When I've heard people both inside and outside of the LGBT community complain about influence of well-known media figures like Limbaugh on popular opinion, I've always come back with the same basic response: Influential media figures and opinion-makers, no matter what kind of rhetoric they espouse or political ideology they promote, the audience they speak to, or the media they work in, don't just spring up magically from nowhere and insert themselves into the public discourse.
That right must be earned, not only by hard work to become skilled enough at what they do to draw interest and credibility, but also by being willing to put themselves out there as opinion leaders, by having both the insight and the courage to say what the average person is thinking but doesn't have the courage or willingness to say it out loud themselves.
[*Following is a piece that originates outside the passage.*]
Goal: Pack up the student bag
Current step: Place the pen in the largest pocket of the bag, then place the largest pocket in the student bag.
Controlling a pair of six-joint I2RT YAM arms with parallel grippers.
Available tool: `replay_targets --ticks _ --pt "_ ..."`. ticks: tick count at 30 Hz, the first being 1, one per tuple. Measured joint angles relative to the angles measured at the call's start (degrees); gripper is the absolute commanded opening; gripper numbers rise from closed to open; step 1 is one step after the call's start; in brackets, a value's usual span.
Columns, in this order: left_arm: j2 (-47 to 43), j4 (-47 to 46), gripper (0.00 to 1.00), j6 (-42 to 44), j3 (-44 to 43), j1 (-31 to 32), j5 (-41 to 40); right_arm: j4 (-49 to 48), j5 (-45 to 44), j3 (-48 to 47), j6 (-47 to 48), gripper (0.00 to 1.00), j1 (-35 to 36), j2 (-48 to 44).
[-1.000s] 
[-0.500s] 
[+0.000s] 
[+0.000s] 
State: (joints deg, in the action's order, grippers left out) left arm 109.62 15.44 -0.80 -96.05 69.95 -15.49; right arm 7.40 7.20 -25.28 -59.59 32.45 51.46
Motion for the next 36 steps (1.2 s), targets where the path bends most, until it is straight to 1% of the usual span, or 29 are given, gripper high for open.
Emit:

Many of the best pundits, in fact the vast majority of those who have become stars on television, got their start in radio. Personally, I don't believe this is at all a coincidence, but rather underscores the importance of talk radio as a medium to engage and influence audiences. At its most basic, the difference between television and radio punditry is in many ways the difference between talking to an audience and talking with one, but there's also more to it as well.
Most of us will never have the opportunity to get into it with Keith Olbermann, Chris Matthews, or Bill O'Reilly directly if they say something we find worthy of comment or debate, but your local or community radio talk show is another story entirely. When a radio host gives out his or her call-in number, at least some listeners can and usually will call in and interact with the host directly.
Not only does that give the caller a sense of importance and engagement by actually becoming part of the show, perhaps even a springboard for further discussion once their own call is over, but those listeners who don't pick up the phone hear people like themselves engaging the host on their own terms and feel more a part of the show themselves, often inspiring strong feelings of ownership, community belonging, and loyality to the show, the host, and in large part, the ideas and perspectives presented.
Anyone working in media in any capacity knows that localism sells, but being local isn't only about geographic location. It's also about localism of thought, be it political ideology, common experiences such as race, ethnicity, religion, sexual orientation, gender variance and identity, or any other social or political label people tend to unite behind. Those who are best at uniting like-minded thinkers under their own banners will be those who will have the greatest success as pundits in drawing loyal listeners and therefore as shapers of public opinion, and, as a result, the greatest popularity and financial success in commercial media.
The real question which any aspiring pundit seeking mainstream success must ask, of course, is how to get there, and the answer can be different for each depending on the medium, the subject matter, the time of day their show is on, and, most importantly, the audience. Rush Limbaugh doesn't speak to the same audience as Rachel Maddow, Olbermann's audience isn't identical to Maddow's or LImbaugh's to Sean Hannity's. All of these people, as with anyone who takes on such a role, have differences in how they present the topics they speak about and their opinions on those topics to their audiences.
Commercial Media Is a Business
Aside from having not only the competency to do it well but also the good fortune of being given the opportunity to practice their craft before the largest possible audience, any and every popular and successful commercial media spokesperson of any stripe also has one other critically important skill upon which their success will eventually depend, no matter how competent they are in their subject matter or who they're speaking to: they're entertaining to watch, read, and listen to.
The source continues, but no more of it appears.